Count Domenico Agusta never released technical data of his machines and personnel, technical staff and riders were forbidden to divulge anything about the machines. Because a number of newer machines were later sold through auctions, data is known about these, but the machines from the early years sometimes remain a mystery. For example, there are different estimates of the engine configuration in 1950.

The most logical theory is that the MV Agusta 500 4C had a bore and stroke of 52 × 58 mm (492.7 cc), identical to that of the Gilera 500 4C and the MV Agusta 125 Bialbero, but occasionally bore and stroke of 54 × 54 mm (494.7 cc) are reported. The dimensions were changed in 1952 to 53 × 56 mm (494.2 cc). The shape of the combustion space was different from that of the Gilera, where a roof-shaped chamber was used to mount large valves. The valve angle was not less than 96°. As a result, high piston domes were needed to achieve the correct compression ratio. However, those high domes on the pistons hindered the gas flow and the ignition had to be very early to burn all the gases. With the first MV Agusta engines, the valve angles were smaller and a 45° angle between them. These machines also had valve diameters of 34 mm (inlet valve) and 32 mm (exhaust valve).

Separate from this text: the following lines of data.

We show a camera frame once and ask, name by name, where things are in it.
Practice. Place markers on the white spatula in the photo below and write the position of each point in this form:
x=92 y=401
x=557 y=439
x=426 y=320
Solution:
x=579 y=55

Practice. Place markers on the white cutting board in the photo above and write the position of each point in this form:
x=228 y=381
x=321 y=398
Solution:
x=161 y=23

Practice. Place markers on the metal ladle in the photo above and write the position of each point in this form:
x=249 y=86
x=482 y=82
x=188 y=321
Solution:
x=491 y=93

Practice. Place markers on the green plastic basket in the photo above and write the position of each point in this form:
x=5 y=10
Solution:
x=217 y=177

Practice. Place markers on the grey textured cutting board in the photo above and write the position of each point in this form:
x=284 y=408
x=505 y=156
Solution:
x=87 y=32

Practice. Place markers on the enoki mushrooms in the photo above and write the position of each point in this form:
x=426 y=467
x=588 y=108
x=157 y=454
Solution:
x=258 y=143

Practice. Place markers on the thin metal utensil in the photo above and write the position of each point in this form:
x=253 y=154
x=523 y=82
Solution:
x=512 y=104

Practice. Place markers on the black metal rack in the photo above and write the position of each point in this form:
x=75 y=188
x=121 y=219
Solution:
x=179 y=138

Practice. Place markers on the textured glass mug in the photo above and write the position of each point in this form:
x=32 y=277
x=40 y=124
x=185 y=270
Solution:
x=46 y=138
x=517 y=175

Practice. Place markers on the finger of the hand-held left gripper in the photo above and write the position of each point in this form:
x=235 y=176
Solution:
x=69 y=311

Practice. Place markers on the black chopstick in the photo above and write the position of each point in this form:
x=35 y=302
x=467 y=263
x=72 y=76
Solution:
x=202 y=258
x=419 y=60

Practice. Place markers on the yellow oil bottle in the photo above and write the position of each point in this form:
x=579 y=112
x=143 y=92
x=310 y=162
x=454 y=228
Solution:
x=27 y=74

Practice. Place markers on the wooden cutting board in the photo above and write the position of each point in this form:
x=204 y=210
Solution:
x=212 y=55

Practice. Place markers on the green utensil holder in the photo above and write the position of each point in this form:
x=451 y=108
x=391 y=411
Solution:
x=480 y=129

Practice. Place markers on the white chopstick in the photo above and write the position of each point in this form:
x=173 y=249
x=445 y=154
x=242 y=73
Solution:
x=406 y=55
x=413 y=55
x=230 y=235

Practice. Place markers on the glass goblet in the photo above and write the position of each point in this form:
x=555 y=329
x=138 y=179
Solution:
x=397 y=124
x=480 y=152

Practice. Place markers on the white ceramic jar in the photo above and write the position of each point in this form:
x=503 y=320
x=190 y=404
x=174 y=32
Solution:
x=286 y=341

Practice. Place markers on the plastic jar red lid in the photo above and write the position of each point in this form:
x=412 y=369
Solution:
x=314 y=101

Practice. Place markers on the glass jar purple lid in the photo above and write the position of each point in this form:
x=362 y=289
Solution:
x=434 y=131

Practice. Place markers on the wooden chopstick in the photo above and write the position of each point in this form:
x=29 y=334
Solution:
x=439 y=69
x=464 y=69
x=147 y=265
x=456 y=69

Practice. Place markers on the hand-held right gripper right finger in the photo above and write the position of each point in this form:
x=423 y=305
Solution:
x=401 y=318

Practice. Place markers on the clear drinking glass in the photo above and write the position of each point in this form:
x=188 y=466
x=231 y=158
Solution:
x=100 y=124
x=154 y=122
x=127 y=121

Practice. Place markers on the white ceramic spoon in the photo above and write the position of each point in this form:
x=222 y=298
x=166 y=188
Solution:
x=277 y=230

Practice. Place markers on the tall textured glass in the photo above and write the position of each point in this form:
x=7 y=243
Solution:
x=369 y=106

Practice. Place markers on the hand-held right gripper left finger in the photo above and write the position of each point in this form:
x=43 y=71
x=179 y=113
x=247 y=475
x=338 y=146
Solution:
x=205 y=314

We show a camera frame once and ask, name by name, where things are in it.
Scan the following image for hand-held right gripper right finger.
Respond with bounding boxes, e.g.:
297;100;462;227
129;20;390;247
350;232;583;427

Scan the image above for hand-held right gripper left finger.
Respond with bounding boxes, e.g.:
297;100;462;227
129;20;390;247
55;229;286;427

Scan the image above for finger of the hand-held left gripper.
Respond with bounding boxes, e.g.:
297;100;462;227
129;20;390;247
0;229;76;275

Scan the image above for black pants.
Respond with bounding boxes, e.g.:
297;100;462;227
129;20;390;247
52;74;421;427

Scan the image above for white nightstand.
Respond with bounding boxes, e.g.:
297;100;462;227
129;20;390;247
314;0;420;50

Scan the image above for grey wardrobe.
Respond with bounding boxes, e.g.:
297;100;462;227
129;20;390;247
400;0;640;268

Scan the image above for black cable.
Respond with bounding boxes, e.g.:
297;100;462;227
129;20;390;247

Remor filled the machine with experimental technology, but some things were clearly not favourable for performance. The girder fork was still quite logical, as the telescopic fork was not yet in vogue in Italy. However, the machine only had two carburetors, each of which had to feed two cylinders via Y-shaped manifolds. They used shaft drive, eliminating the possibility of chain lube getting on the rear tyre, but torque reactions on the opening and closing of the throttle. In addition, the adjustment of the gearing was very difficult. With a chain drive it was easy to replace the sprockets. The drivers had to use two pedals to shift: upshift on one side and downshift on the other. A parallelogram fork was used at the rear, which would have been useful to keep chain tension constant, but was not an advantage with shaft drive. The fork was equipped with torsion suspension and friction dampers. The frame was a double cradle, of which the front part was made from tubing and the rear pressed sheet metal. The machine underwent many changes in early 1951. at the Isle of Man TT There were now four carburettors, telescopic forks at the front and hydraulic shock absorbers at the rear. For the 1952 season, Remor changed the powertrain: the machine got chain drive and chrome molybdenum Earles forks at the insistence of rider Les Graham. After Piero Remor's departure at the end of 1953, Arturo Magni had overall responsibility for the machines. He turned out to be an excellent frame builder, but technical development was slow. John Surtees however, had experience the Featherbed frame from Norton and, just like Geoff Duke at Gilera, he also convinced Arturo Magni to "Nortonize" the frame. Moreover, he refused to ride with the Earles front fork and the MV Agusta received a telescopic fork with external coil springs. The MV Agusta 500 delivered around 65 hp at 10,500 rpm in 1956, making the engine powerful enough to match the Gilera and about 15 hp more powerful than a Norton Manx. At the end of its development in 1966, the two-valve four-cylinder MV Agusta delivered 70 hp at 11,000 rpm.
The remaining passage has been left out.